In the now well-known ‘Luister’ documentary several black students from the University of Stellenbosch speak about the alienation and disadvantage they experience because of the predominant use of Afrikaans as the language of instruction in certain lectures at the university. This raises the question of whether Afrikaans students have a constitutional right to be taught in their mother tongue at Stellenbosch or whether the university should move away from its 'Afrikaans-first' multilingual language policy. Can one argue, as some do, that students have a 'choice' to study elsewhere and should not complain when they are disadvantaged by the language policy at Stellenbosch?
I was a student at Stellenbosch University at a time when it was more than 90% white, its language of instruction exclusively Afrikaans, its residence culture authoritarian and oppressive, and its management (needless to say) closely aligned with the racist state.
It was the era when then-president PW Botha served as the chancellor of the university (as all National Party leaders automatically did), despite the fact that he had never obtained a university degree. On a memorable occasion the vice-chancellor summoned me to his office and, spitting and fuming with rage, threatened to expel me from the university because I had written a column in the student newspaper in which I had called PW Botha “a clown in a circus”.
Although this is not always readily apparent when you visit Stellenbosch today, I assume much has changed for the better since the time when I was a student there. However attempts to transform the institution both in terms of its demographic make-up and its culture – have been hampered by its language policy.
Last year, in an attempt to square this circle, the university adopted a language policy that is strikingly vague. The policy states that “Afrikaans and English are applied in various usage configurations” at the university and that “(p)arallel medium teaching and real-time educational interpretation are used as preferred options where practically feasible and affordable”.
But the plan adopted by the university to give effect to the policy provides not only for real-time interpretation of lectures but also for teaching in both Afrikaans and English in the same lecture or for exclusively Afrikaans lectures where resources for multilingual presentation of a course are not available.
Some black students at Stellenbosch argue that this policy, in effect, discriminates against them because the interpretation service provided is often of a poor quality. Even when the interpretation is adequate, something is invariably lost when you have to rely on a translator whispering into your ear.

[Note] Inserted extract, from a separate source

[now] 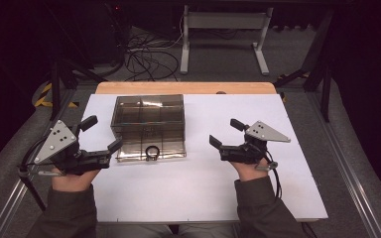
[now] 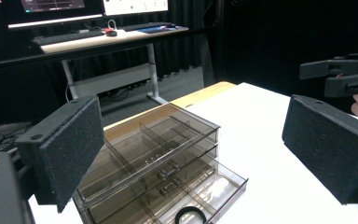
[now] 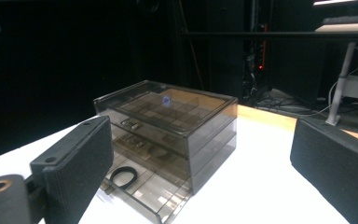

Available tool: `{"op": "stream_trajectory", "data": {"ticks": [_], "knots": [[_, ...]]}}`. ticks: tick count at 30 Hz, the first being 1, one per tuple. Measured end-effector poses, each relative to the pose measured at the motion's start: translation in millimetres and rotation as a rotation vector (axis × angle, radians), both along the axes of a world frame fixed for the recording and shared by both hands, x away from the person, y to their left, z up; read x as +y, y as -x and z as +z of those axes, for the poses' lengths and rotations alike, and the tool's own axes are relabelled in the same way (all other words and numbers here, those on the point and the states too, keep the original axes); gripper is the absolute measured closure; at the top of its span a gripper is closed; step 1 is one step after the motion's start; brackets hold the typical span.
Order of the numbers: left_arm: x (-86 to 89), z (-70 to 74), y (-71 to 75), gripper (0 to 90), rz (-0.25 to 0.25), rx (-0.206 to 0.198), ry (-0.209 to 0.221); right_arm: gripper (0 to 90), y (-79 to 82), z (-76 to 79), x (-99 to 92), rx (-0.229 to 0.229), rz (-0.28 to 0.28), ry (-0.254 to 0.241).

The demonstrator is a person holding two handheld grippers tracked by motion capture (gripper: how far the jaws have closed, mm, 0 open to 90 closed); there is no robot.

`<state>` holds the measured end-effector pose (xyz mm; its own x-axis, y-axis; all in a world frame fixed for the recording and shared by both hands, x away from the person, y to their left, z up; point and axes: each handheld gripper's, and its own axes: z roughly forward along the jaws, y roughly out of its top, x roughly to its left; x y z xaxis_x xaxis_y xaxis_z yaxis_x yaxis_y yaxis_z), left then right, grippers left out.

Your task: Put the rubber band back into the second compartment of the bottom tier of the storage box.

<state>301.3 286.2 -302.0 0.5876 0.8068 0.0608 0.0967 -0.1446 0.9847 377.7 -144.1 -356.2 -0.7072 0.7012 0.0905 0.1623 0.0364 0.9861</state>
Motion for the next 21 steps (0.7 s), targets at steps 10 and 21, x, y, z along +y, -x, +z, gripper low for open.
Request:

Moreover, it is argued that the ‘Afrikaans-first’ multilingual approach also creates an atmosphere in which black students are deliberately or inadvertently ‘Othered’ and made to feel unwelcome because they cannot speak the language of those who belong to the dominant cultural at the university. This ‘Othering’ is exacerbated by direct or indirect forms of racism. This, so the argument goes, is partly why Stellenbosch is the university in South Africa with the lowest number of black African students.
Those who support the retention of Afrikaans as the default language of instruction in a multilingual environment at Stellenbosch often invoke section 29(2) of the Constitution and argue that mother tongue education is a human right guaranteed by the Constitution. However, section 29(2) does not guarantee an absolute right to mother tongue education for everyone at state-sponsored educational institutions. Instead, the section states that everyone has the right to receive education in the official language of their choice only “where that education is reasonably practicable”. It adds: “In order to ensure the effective access to, and implementation of, this right, the state must consider all reasonable educational alternatives, including single medium institutions, taking into account equity; practicability; and the need to redress the results of past racially discriminatory laws and practices.”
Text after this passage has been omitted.